* **Task objective**: Your answer should consist of the complete listing, repeated verbatim.

* **Dataset excerpt**:
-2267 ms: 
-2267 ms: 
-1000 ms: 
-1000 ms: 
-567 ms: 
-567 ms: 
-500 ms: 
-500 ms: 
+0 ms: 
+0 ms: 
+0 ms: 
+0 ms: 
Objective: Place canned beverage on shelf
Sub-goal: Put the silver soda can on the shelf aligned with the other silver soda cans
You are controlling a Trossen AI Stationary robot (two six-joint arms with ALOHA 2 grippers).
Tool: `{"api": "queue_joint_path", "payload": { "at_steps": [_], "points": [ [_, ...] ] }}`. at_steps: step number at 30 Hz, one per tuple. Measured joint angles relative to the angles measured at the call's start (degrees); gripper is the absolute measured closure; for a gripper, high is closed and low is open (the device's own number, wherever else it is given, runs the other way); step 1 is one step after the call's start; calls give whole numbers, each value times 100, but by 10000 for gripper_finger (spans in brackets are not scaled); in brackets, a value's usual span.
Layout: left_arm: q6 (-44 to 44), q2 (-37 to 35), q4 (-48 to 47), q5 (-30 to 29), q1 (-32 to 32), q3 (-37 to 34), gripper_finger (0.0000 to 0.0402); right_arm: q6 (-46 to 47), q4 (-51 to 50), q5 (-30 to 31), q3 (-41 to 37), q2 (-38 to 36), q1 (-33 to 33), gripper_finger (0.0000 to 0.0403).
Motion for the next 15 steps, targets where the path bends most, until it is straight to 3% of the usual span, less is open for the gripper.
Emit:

* **Answer area**:
-2267 ms: 
-2267 ms: 
-1000 ms: 
-1000 ms: 
-567 ms: 
-567 ms: 
-500 ms: 
-500 ms: 
+0 ms: 
+0 ms: 
+0 ms: 
+0 ms: 
Objective: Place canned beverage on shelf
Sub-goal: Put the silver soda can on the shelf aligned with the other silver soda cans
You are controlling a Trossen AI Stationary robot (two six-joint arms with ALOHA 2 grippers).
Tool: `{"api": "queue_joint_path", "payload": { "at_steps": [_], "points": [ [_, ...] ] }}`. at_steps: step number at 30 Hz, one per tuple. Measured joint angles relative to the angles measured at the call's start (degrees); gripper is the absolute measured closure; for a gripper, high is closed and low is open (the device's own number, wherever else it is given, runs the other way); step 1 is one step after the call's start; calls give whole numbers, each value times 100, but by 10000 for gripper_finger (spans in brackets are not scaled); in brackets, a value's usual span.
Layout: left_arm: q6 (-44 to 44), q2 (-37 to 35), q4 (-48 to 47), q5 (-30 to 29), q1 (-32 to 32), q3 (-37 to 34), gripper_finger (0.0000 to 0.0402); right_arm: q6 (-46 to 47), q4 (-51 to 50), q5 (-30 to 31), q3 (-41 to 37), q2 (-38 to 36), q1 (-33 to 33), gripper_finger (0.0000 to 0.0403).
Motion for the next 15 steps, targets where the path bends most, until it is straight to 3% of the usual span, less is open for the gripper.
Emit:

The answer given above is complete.